** Input data **
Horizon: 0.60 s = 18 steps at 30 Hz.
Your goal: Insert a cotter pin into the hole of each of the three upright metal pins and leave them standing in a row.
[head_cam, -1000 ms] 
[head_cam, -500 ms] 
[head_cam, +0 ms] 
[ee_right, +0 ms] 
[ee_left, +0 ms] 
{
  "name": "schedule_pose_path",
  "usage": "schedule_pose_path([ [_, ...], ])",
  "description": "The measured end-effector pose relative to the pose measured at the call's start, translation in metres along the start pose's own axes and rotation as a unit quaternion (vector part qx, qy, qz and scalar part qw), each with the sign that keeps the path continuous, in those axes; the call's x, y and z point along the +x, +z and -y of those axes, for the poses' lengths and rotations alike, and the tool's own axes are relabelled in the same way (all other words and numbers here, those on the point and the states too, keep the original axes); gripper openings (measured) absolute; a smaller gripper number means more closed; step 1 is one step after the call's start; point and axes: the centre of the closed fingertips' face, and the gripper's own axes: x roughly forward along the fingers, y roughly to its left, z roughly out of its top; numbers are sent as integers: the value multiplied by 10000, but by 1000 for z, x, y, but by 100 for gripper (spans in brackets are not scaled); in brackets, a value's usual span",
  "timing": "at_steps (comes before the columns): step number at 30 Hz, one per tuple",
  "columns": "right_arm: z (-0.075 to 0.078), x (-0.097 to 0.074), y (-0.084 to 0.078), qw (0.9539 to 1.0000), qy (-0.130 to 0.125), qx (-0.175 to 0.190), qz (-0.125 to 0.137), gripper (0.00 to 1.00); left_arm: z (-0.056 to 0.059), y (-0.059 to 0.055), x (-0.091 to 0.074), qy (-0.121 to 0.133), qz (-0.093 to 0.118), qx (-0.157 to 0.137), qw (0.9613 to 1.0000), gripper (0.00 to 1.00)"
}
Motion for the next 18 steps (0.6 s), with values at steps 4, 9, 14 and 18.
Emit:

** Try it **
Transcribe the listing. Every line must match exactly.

** Reply **
Horizon: 0.60 s = 18 steps at 30 Hz.
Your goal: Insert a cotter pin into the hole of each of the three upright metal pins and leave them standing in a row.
[head_cam, -1000 ms] 
[head_cam, -500 ms] 
[head_cam, +0 ms] 
[ee_right, +0 ms] 
[ee_left, +0 ms] 
{
  "name": "schedule_pose_path",
  "usage": "schedule_pose_path([ [_, ...], ])",
  "description": "The measured end-effector pose relative to the pose measured at the call's start, translation in metres along the start pose's own axes and rotation as a unit quaternion (vector part qx, qy, qz and scalar part qw), each with the sign that keeps the path continuous, in those axes; the call's x, y and z point along the +x, +z and -y of those axes, for the poses' lengths and rotations alike, and the tool's own axes are relabelled in the same way (all other words and numbers here, those on the point and the states too, keep the original axes); gripper openings (measured) absolute; a smaller gripper number means more closed; step 1 is one step after the call's start; point and axes: the centre of the closed fingertips' face, and the gripper's own axes: x roughly forward along the fingers, y roughly to its left, z roughly out of its top; numbers are sent as integers: the value multiplied by 10000, but by 1000 for z, x, y, but by 100 for gripper (spans in brackets are not scaled); in brackets, a value's usual span",
  "timing": "at_steps (comes before the columns): step number at 30 Hz, one per tuple",
  "columns": "right_arm: z (-0.075 to 0.078), x (-0.097 to 0.074), y (-0.084 to 0.078), qw (0.9539 to 1.0000), qy (-0.130 to 0.125), qx (-0.175 to 0.190), qz (-0.125 to 0.137), gripper (0.00 to 1.00); left_arm: z (-0.056 to 0.059), y (-0.059 to 0.055), x (-0.091 to 0.074), qy (-0.121 to 0.133), qz (-0.093 to 0.118), qx (-0.157 to 0.137), qw (0.9613 to 1.0000), gripper (0.00 to 1.00)"
}
Motion for the next 18 steps (0.6 s), with values at steps 4, 9, 14 and 18.
Emit:

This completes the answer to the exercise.